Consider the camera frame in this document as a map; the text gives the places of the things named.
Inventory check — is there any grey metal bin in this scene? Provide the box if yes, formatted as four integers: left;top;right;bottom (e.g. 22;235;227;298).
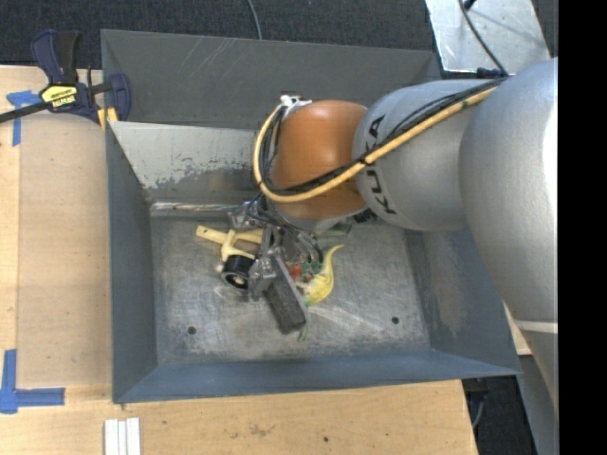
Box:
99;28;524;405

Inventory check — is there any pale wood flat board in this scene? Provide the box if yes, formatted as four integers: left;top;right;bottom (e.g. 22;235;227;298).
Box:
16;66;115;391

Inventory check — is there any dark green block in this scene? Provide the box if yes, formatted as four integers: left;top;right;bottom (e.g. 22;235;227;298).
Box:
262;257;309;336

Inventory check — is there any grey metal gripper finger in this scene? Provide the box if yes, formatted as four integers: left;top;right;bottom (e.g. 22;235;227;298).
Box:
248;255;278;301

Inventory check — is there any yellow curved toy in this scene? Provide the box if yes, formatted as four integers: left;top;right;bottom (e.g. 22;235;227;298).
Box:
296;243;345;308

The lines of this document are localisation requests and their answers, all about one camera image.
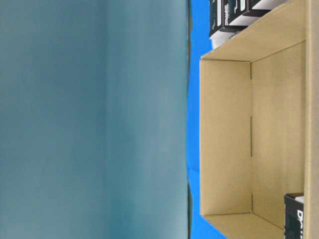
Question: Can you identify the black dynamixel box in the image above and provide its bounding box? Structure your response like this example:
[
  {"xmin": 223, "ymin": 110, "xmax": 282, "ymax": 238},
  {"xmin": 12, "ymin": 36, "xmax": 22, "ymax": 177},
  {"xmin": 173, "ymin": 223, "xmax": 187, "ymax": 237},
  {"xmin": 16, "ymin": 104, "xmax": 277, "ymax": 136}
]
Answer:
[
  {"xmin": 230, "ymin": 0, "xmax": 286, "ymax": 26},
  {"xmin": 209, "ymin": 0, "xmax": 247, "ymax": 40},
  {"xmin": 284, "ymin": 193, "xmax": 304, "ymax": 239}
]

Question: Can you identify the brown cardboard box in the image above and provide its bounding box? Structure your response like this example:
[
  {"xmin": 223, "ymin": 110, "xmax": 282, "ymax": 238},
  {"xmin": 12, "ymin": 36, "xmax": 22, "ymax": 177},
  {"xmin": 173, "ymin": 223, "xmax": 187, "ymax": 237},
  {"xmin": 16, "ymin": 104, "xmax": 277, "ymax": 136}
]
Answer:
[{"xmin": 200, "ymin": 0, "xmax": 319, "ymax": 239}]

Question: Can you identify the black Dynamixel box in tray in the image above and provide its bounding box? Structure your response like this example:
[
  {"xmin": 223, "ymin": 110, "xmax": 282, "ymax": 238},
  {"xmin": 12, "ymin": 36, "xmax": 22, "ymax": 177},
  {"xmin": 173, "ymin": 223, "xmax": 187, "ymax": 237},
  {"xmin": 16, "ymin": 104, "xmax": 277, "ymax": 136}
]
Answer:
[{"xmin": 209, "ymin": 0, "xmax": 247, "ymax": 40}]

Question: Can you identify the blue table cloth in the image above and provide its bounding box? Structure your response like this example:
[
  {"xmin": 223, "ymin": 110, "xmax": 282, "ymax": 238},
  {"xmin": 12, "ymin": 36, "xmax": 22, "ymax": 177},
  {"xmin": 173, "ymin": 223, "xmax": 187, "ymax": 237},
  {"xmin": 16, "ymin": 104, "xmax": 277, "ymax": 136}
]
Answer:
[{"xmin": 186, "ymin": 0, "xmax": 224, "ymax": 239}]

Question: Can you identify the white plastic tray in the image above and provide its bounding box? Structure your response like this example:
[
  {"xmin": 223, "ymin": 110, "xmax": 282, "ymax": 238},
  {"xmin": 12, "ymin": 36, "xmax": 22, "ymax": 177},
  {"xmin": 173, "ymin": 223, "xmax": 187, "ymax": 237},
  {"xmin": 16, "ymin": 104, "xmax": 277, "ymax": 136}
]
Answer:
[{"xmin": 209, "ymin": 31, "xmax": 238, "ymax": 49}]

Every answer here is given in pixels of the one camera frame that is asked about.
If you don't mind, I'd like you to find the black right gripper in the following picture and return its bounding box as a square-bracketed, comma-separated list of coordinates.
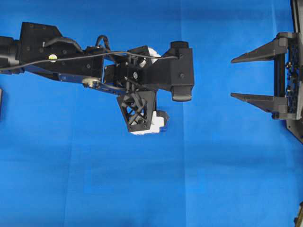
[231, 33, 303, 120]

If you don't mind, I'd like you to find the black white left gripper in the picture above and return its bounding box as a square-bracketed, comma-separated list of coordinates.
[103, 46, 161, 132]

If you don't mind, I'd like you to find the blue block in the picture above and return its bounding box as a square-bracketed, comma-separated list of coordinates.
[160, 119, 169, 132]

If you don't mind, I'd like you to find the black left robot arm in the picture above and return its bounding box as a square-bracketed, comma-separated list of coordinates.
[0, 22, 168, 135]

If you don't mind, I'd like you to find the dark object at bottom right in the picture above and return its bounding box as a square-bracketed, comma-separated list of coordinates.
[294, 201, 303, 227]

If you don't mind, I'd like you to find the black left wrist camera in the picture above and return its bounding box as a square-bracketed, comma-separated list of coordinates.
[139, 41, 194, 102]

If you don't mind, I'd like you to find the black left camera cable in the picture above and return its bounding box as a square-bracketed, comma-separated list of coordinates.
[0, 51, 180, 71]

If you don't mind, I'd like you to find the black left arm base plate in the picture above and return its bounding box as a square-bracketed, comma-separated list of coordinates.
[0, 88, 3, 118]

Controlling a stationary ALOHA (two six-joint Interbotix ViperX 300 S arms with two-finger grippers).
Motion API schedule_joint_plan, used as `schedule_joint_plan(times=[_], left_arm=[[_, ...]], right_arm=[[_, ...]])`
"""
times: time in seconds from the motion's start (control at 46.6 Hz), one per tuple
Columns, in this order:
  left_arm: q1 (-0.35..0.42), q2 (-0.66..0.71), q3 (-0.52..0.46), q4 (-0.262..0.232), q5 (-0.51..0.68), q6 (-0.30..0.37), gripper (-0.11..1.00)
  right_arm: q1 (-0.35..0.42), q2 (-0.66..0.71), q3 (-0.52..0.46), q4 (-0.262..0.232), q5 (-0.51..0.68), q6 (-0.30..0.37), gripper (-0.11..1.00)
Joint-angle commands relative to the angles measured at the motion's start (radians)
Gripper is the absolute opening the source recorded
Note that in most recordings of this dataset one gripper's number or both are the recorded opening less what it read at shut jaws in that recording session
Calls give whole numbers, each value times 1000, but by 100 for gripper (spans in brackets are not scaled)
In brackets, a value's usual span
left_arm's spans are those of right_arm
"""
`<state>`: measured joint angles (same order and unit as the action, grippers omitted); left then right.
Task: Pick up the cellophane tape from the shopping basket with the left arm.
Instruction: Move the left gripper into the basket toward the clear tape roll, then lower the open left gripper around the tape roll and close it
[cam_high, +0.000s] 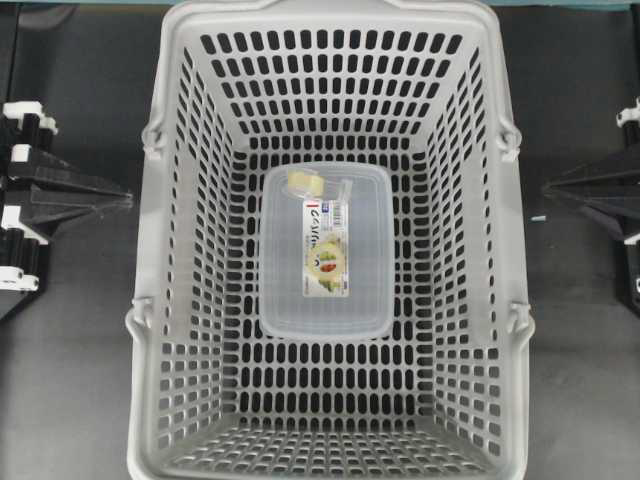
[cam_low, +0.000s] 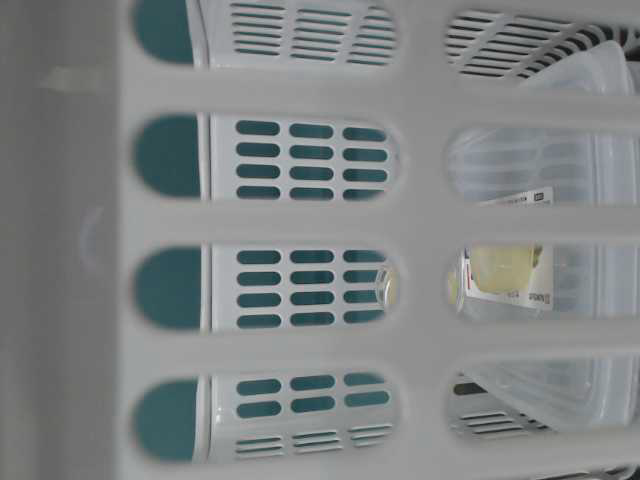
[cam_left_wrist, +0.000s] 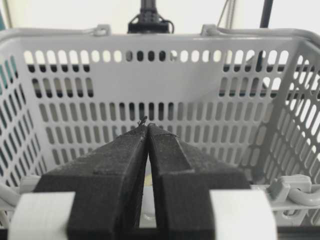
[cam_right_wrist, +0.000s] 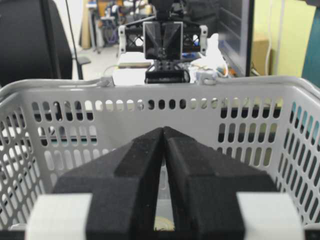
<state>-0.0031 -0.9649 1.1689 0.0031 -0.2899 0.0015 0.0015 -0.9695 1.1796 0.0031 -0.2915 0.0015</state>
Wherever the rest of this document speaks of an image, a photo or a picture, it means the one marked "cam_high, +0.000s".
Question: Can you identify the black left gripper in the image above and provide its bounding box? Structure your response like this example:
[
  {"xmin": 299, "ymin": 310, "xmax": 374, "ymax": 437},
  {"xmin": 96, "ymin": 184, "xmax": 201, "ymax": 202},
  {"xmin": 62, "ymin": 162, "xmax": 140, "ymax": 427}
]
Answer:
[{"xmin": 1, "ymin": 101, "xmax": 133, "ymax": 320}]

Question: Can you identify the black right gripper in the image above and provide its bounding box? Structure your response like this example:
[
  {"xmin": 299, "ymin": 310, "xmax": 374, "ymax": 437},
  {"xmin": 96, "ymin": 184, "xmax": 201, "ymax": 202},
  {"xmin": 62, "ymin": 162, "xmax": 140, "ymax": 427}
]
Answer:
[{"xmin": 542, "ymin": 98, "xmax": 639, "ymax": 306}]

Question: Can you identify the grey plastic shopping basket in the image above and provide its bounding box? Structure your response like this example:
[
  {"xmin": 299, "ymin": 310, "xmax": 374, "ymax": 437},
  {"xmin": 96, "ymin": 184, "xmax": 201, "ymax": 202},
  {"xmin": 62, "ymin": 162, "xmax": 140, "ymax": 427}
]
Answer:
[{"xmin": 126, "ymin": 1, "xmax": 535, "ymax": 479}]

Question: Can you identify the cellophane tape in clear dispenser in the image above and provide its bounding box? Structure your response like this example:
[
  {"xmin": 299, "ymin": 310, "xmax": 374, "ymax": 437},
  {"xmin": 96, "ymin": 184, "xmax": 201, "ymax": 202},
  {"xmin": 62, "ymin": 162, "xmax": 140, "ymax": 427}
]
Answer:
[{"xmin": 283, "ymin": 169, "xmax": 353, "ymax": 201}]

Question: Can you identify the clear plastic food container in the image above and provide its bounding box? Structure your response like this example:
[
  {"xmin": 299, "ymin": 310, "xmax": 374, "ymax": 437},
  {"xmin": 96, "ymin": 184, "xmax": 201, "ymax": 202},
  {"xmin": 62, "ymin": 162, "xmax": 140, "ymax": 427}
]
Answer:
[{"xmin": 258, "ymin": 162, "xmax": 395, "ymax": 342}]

◇ ◇ ◇ ◇ ◇

> _Work instructions_
Scan the lines above for "order" and state how many match, nothing more.

> _Task solution_
2